--- ENTRIES SHOWN ---
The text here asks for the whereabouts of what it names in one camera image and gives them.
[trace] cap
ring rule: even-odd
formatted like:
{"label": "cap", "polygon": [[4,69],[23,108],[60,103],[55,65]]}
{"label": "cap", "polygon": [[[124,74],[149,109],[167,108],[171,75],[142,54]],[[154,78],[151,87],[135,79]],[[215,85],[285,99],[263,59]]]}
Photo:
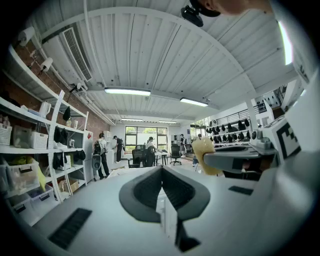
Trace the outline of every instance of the cap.
{"label": "cap", "polygon": [[199,13],[207,17],[218,17],[221,14],[219,11],[207,9],[201,3],[199,3],[199,0],[190,0],[190,4]]}

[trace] white basket
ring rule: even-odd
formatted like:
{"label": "white basket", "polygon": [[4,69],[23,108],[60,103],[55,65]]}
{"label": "white basket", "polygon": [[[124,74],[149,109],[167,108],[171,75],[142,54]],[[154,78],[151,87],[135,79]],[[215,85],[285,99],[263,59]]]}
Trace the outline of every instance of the white basket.
{"label": "white basket", "polygon": [[33,131],[31,133],[30,142],[31,142],[31,148],[36,150],[46,150],[48,135]]}
{"label": "white basket", "polygon": [[12,126],[4,126],[0,123],[0,145],[10,145]]}

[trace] desk
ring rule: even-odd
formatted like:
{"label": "desk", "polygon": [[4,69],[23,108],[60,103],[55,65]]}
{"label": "desk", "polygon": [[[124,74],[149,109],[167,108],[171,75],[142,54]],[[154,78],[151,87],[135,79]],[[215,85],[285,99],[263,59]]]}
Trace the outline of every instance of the desk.
{"label": "desk", "polygon": [[158,165],[158,156],[162,157],[162,165],[164,165],[164,164],[167,165],[166,156],[170,155],[170,153],[156,152],[156,153],[154,153],[154,155],[156,156],[156,159],[154,159],[153,166],[155,166],[156,164]]}

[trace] ceiling light
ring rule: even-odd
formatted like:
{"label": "ceiling light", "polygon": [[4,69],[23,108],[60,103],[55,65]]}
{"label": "ceiling light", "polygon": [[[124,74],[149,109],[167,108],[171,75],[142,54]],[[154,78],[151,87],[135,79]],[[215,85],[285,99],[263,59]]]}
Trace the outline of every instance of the ceiling light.
{"label": "ceiling light", "polygon": [[190,104],[198,105],[198,106],[201,106],[201,107],[207,107],[208,106],[207,103],[203,103],[203,102],[196,101],[196,100],[193,100],[193,99],[181,98],[180,101],[184,102],[184,103],[190,103]]}
{"label": "ceiling light", "polygon": [[288,65],[293,61],[293,48],[285,27],[280,21],[278,23],[279,23],[279,27],[280,27],[282,39],[283,39],[285,64]]}
{"label": "ceiling light", "polygon": [[142,95],[150,96],[151,91],[149,90],[138,90],[138,89],[126,89],[126,88],[104,88],[107,94],[129,94],[129,95]]}
{"label": "ceiling light", "polygon": [[176,124],[175,121],[159,121],[159,123],[168,123],[168,124]]}
{"label": "ceiling light", "polygon": [[132,119],[132,118],[121,118],[122,121],[137,121],[137,122],[142,122],[142,119]]}

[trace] storage basket
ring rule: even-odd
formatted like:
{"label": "storage basket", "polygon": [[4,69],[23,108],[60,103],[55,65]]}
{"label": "storage basket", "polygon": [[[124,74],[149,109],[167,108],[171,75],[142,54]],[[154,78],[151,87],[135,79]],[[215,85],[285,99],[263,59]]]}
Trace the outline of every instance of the storage basket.
{"label": "storage basket", "polygon": [[0,145],[10,145],[12,126],[0,123]]}
{"label": "storage basket", "polygon": [[30,146],[36,150],[46,150],[48,135],[33,131],[30,138]]}
{"label": "storage basket", "polygon": [[31,129],[15,125],[13,128],[13,145],[16,148],[30,148]]}

--- PROMPT ---
Return the listing above in an exact copy that leaves out the images.

--- ANSWER SPACE ---
The text here asks for the whereabouts of what it names in one camera image and gives them.
[trace] cap
ring rule: even-odd
formatted like:
{"label": "cap", "polygon": [[4,69],[23,108],[60,103],[55,65]]}
{"label": "cap", "polygon": [[[124,74],[149,109],[167,108],[171,75],[142,54]],[[154,78],[151,87],[135,79]],[[215,85],[285,99],[263,59]]]}
Photo:
Trace the outline of every instance of the cap.
{"label": "cap", "polygon": [[199,13],[207,17],[218,17],[221,14],[219,11],[207,9],[201,3],[199,3],[199,0],[190,0],[190,4]]}

[trace] white basket
ring rule: even-odd
formatted like:
{"label": "white basket", "polygon": [[4,69],[23,108],[60,103],[55,65]]}
{"label": "white basket", "polygon": [[[124,74],[149,109],[167,108],[171,75],[142,54]],[[154,78],[151,87],[135,79]],[[215,85],[285,99],[263,59]]]}
Trace the outline of every instance of the white basket.
{"label": "white basket", "polygon": [[33,131],[31,133],[30,142],[31,142],[31,148],[36,150],[46,150],[48,135]]}
{"label": "white basket", "polygon": [[12,126],[4,126],[0,123],[0,145],[10,145]]}

[trace] desk
ring rule: even-odd
formatted like:
{"label": "desk", "polygon": [[4,69],[23,108],[60,103],[55,65]]}
{"label": "desk", "polygon": [[[124,74],[149,109],[167,108],[171,75],[142,54]],[[154,78],[151,87],[135,79]],[[215,85],[285,99],[263,59]]]}
Trace the outline of every instance of the desk.
{"label": "desk", "polygon": [[158,165],[158,156],[162,157],[162,165],[164,165],[164,164],[167,165],[166,156],[170,155],[170,153],[156,152],[156,153],[154,153],[154,155],[156,156],[156,159],[154,159],[153,166],[155,166],[156,164]]}

[trace] ceiling light
ring rule: even-odd
formatted like:
{"label": "ceiling light", "polygon": [[4,69],[23,108],[60,103],[55,65]]}
{"label": "ceiling light", "polygon": [[[124,74],[149,109],[167,108],[171,75],[142,54]],[[154,78],[151,87],[135,79]],[[215,85],[285,99],[263,59]]]}
Trace the outline of every instance of the ceiling light.
{"label": "ceiling light", "polygon": [[190,104],[198,105],[198,106],[201,106],[201,107],[207,107],[208,106],[207,103],[203,103],[203,102],[196,101],[196,100],[193,100],[193,99],[181,98],[180,101],[184,102],[184,103],[190,103]]}
{"label": "ceiling light", "polygon": [[288,65],[293,61],[293,48],[285,27],[280,21],[278,23],[279,23],[279,27],[280,27],[282,39],[283,39],[285,64]]}
{"label": "ceiling light", "polygon": [[142,95],[150,96],[151,91],[149,90],[138,90],[138,89],[126,89],[126,88],[104,88],[107,94],[129,94],[129,95]]}
{"label": "ceiling light", "polygon": [[176,124],[175,121],[159,121],[159,123],[168,123],[168,124]]}
{"label": "ceiling light", "polygon": [[132,119],[132,118],[121,118],[122,121],[137,121],[137,122],[142,122],[142,119]]}

[trace] storage basket
ring rule: even-odd
formatted like:
{"label": "storage basket", "polygon": [[4,69],[23,108],[60,103],[55,65]]}
{"label": "storage basket", "polygon": [[[124,74],[149,109],[167,108],[171,75],[142,54]],[[154,78],[151,87],[135,79]],[[215,85],[285,99],[263,59]]]}
Trace the outline of every instance of the storage basket.
{"label": "storage basket", "polygon": [[0,145],[10,145],[12,126],[0,123]]}
{"label": "storage basket", "polygon": [[30,146],[36,150],[46,150],[48,135],[33,131],[30,138]]}
{"label": "storage basket", "polygon": [[31,129],[15,125],[13,128],[13,145],[16,148],[30,148]]}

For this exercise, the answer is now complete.